* **Your objective**
In the records below, reproduce exactly the lines from the one containing "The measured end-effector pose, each" through the one containing "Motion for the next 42", both included, and omit the pictures.

(Saved data entries)

▼▼▼

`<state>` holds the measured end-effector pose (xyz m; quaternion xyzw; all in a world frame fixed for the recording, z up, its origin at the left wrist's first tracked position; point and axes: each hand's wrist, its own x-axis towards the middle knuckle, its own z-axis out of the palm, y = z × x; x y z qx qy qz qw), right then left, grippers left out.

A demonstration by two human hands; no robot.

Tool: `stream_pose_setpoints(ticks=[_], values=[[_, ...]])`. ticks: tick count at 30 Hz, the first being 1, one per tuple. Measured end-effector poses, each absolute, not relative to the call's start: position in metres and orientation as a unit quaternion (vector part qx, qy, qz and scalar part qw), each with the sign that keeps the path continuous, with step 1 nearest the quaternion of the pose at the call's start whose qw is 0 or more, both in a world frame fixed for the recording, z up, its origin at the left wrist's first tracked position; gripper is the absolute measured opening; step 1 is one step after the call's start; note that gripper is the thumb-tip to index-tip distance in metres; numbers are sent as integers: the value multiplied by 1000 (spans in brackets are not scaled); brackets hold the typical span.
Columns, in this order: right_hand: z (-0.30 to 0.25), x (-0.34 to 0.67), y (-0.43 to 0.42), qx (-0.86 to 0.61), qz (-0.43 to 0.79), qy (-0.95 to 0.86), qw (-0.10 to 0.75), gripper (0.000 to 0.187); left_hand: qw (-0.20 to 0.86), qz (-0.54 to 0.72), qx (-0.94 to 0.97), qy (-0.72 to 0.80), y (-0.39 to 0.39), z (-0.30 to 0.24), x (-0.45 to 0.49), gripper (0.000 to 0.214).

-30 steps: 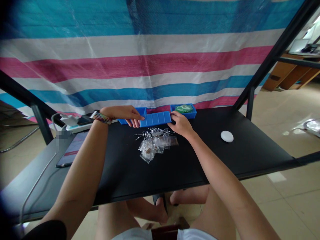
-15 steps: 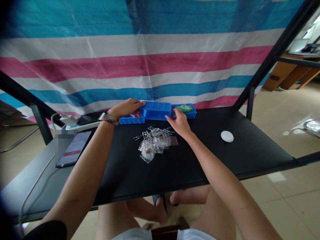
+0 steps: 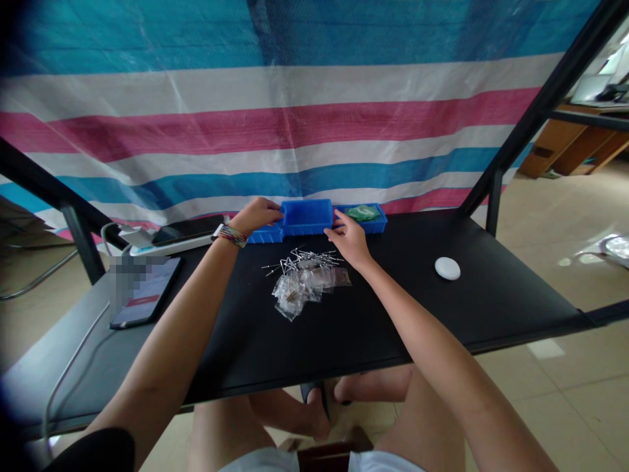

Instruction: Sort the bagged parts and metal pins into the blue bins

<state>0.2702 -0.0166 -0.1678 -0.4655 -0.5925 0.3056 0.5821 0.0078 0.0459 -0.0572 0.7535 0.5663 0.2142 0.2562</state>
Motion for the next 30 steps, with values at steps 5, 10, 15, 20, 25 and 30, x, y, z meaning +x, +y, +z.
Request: stream_pose_setpoints(ticks=[5, 10, 15, 20, 25, 30], values=[[-164, 269, -28, -488, 159, -701, 495, 42, 135, 160, 794, 571, 48, -66, 9, 17], [-158, 263, -43, -552, 48, -748, 365, 33, 89, 121, 798, 584, 50, -72, 10, 40], [-149, 258, -52, -604, -20, -743, 287, 40, 68, 76, 802, 588, 49, -68, 12, 49], [-145, 255, -52, -629, -48, -734, 249, 43, 97, -17, 839, 536, 47, -54, -1, 72], [-141, 252, -54, -653, -47, -723, 221, 40, 148, -84, 862, 477, 42, -52, -6, 96], [-141, 250, -53, -667, -47, -714, 208, 38, 55, -73, 881, 464, 37, -61, 12, 85]])
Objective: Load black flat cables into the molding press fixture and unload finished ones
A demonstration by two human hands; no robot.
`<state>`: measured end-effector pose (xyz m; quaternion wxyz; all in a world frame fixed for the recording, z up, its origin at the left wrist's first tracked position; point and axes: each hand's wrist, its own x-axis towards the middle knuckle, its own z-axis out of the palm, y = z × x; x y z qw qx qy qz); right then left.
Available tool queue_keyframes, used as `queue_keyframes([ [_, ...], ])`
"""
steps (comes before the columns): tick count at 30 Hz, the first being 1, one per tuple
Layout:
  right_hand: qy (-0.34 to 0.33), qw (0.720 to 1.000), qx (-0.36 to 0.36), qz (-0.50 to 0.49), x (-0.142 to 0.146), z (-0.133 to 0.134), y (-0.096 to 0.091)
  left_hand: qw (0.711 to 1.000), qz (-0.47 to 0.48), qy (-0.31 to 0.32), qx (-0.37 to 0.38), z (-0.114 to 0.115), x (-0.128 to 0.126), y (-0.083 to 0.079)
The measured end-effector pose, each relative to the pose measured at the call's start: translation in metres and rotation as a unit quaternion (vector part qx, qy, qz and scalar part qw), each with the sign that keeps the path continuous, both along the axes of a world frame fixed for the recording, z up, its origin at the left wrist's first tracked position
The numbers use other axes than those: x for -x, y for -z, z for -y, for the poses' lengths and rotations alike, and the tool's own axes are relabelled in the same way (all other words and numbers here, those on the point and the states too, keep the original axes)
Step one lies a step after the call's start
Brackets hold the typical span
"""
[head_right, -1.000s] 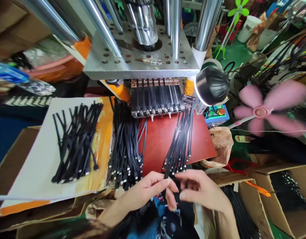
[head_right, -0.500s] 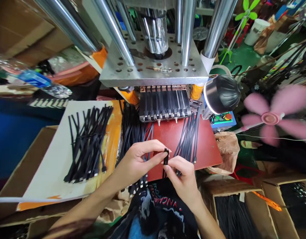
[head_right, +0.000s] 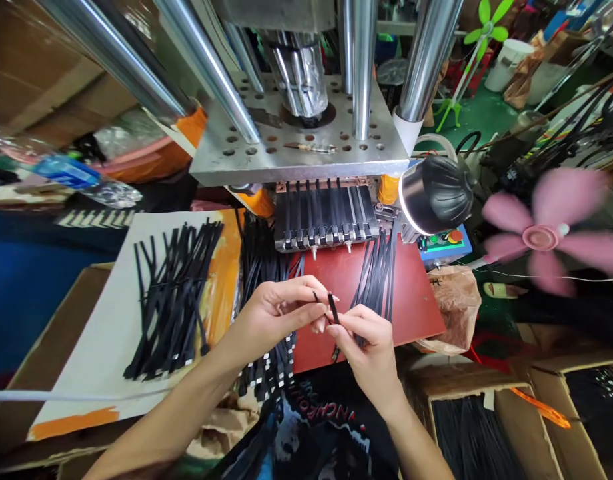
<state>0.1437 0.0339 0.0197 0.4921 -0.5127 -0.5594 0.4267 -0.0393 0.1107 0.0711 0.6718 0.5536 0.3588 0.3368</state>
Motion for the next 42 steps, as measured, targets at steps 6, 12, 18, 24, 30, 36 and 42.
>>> queue_keyframes([
  [6, 0.017, 0.999, 0.004, 0.031, 0.018, -0.012, 0.009, 0.973, -0.114, -0.036, -0.199, -0.017, -0.007, -0.005],
  [12, -0.201, 0.963, 0.180, 0.027, -0.011, -0.014, 0.008, 0.919, -0.208, -0.129, -0.308, -0.091, -0.019, 0.006],
  [18, -0.178, 0.974, 0.066, 0.122, -0.079, -0.127, -0.042, 0.847, -0.360, -0.147, -0.363, -0.172, -0.048, 0.030],
  [24, -0.177, 0.978, 0.017, 0.111, -0.075, -0.238, -0.041, 0.853, -0.288, -0.162, -0.403, -0.154, -0.036, 0.041],
  [30, -0.176, 0.971, -0.023, 0.158, -0.064, -0.269, -0.019, 0.733, -0.367, 0.077, -0.568, -0.120, -0.012, 0.045],
  [36, -0.071, 0.974, -0.083, 0.198, -0.064, -0.265, -0.006, 0.679, -0.458, 0.081, -0.568, -0.113, -0.028, 0.040],
  [42, -0.036, 0.982, -0.078, 0.169, -0.060, -0.269, -0.001, 0.664, -0.498, 0.043, -0.557, -0.098, -0.046, 0.042],
])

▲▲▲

* **Exercise result**
The measured end-effector pose, each relative to the pose measured at the call's start: translation in metres and rotation as a unit quaternion (vector part qx, qy, qz and scalar part qw), each with the sign that keeps the path continuous, both along the axes of a world frame fixed for the recording, z up, its origin at the left wrist's first tracked position
The numbers use other axes than those: x for -x, y for -z, z for -y, for the poses' lengths and rotations alike, and the tool's own axes are relabelled in the same way (all other words and numbers here, those on the point and the states too, keep the original axes)
Step one lies a step after the call's start
Brackets hold the typical span
"""
[head_right, -1.000s] 
[head_right, -0.500s] 
[head_right, +0.000s] 
<state>0.1437 0.0339 0.0197 0.4921 -0.5127 -0.5594 0.4267 -0.0393 0.1107 0.0711 0.6718 0.5536 0.3588 0.3368</state>
Motion for the next 42 steps, as measured, targets at steps 6, 12, 18, 24, 30, 36 and 42.

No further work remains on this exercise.